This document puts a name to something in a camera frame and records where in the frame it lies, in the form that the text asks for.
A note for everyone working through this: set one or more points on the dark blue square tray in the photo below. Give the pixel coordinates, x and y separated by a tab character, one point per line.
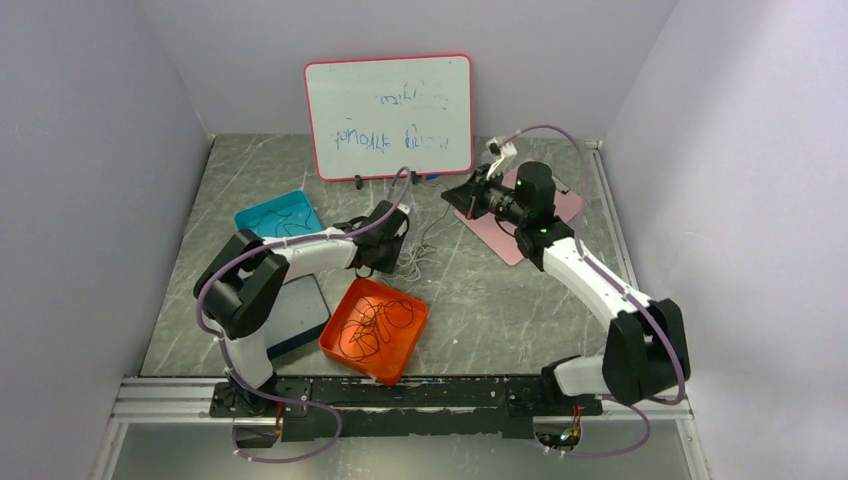
298	317

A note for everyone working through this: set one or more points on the clear jar of paperclips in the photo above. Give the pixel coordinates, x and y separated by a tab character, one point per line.
490	162

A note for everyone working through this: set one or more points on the red-framed whiteboard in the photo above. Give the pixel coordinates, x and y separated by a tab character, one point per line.
371	117

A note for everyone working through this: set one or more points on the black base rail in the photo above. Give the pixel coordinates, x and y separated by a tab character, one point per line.
320	406

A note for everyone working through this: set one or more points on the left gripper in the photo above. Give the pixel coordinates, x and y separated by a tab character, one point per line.
388	265

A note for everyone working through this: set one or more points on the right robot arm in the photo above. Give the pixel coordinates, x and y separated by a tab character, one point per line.
645	349

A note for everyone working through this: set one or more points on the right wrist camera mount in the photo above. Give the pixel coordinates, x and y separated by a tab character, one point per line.
502	152

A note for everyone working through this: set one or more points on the pink clipboard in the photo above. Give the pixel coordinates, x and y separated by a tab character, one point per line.
503	232

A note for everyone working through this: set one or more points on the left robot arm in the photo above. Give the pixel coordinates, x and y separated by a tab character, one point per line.
238	291

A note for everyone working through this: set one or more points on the teal square tray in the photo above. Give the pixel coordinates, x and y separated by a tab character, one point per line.
287	215

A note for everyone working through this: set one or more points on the orange square tray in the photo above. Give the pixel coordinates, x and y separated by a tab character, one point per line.
374	330

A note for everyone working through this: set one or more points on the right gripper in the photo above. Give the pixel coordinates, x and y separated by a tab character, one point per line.
468	198
****
**Exercise goal:**
Could you repeat all of the entries exactly, without the pictures?

**Response:**
This document puts a name to something in a camera frame and records where in the frame it lies, in the form that the text asks for.
A note for everyone working through this: set one or more points on the dark blue square tray in the photo below. Give the pixel coordinates, x and y separated by a tab character, one point per line.
298	317

A note for everyone working through this: set one or more points on the clear jar of paperclips in the photo above. Give the pixel coordinates, x and y separated by a tab character, one point per line.
490	162

A note for everyone working through this: set one or more points on the red-framed whiteboard in the photo above. Give the pixel coordinates, x and y separated by a tab character, one point per line.
371	117

A note for everyone working through this: set one or more points on the black base rail in the photo above. Give the pixel coordinates, x and y separated by a tab character, one point per line.
320	406

A note for everyone working through this: set one or more points on the left gripper in the photo above. Give the pixel coordinates, x and y separated by a tab character, one point per line.
388	265

A note for everyone working through this: set one or more points on the right robot arm in the photo above. Give the pixel coordinates, x and y separated by a tab character, one point per line.
645	349

A note for everyone working through this: set one or more points on the right wrist camera mount in the photo above. Give the pixel coordinates, x and y separated by a tab character, one point per line.
502	152

A note for everyone working through this: set one or more points on the pink clipboard in the photo above. Give the pixel coordinates, x and y separated by a tab character, one point per line.
503	232

A note for everyone working through this: set one or more points on the left robot arm in the photo above. Give the pixel coordinates, x and y separated by a tab character, one point per line.
238	291

A note for everyone working through this: set one or more points on the teal square tray in the photo above. Give the pixel coordinates, x and y separated by a tab character, one point per line.
287	215

A note for everyone working through this: set one or more points on the orange square tray in the photo above. Give the pixel coordinates, x and y separated by a tab character, one point per line.
374	330

A note for everyone working through this: set one or more points on the right gripper in the photo above. Give the pixel coordinates, x and y separated by a tab character, one point per line.
468	198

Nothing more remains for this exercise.